* [TASK BRIEF] Write out word for word each line from the top of the material through the line that has "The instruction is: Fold". Pictures do not go in.

* [GIVEN MATERIAL]
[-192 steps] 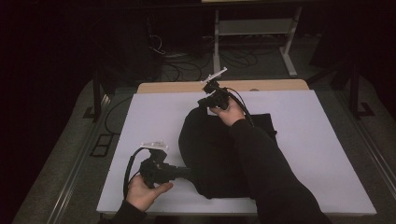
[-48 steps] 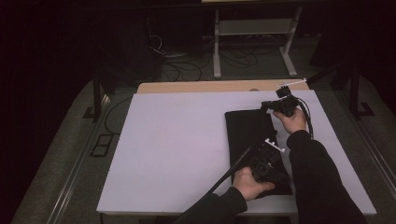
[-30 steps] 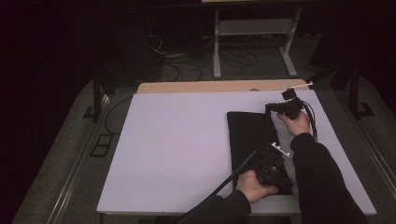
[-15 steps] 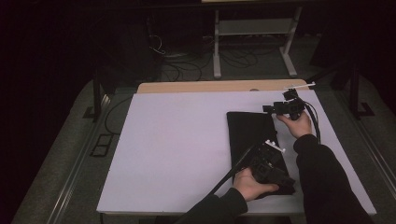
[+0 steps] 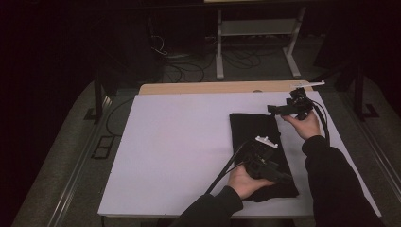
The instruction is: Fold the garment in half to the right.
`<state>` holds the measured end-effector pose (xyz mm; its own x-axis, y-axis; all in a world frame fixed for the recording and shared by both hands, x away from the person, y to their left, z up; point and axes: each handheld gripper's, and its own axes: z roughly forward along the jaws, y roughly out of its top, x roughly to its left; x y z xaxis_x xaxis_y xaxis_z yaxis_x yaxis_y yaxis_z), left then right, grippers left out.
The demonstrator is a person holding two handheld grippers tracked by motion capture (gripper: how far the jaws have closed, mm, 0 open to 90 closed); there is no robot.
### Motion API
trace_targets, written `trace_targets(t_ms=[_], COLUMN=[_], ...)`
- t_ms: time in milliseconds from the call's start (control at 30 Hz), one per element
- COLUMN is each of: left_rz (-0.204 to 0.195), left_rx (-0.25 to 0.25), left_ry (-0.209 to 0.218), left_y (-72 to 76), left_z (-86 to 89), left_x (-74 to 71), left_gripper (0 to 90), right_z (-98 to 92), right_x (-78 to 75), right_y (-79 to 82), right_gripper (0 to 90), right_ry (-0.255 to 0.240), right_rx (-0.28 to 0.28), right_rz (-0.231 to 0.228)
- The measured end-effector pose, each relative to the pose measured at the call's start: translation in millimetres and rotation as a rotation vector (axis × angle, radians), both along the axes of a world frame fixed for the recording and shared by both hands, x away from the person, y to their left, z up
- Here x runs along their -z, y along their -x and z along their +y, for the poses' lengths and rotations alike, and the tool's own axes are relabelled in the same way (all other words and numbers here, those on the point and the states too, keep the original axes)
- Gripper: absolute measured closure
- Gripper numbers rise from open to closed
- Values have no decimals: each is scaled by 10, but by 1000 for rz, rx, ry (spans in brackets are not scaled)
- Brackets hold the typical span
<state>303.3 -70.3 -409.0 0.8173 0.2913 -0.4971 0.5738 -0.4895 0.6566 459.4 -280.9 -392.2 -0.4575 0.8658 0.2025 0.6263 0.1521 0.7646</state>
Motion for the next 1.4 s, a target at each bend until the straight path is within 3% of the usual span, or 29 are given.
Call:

* [TASK RESULT]
[-192 steps] 
[-48 steps] 
[-30 steps] 
[-15 steps] 
[+0 steps] 
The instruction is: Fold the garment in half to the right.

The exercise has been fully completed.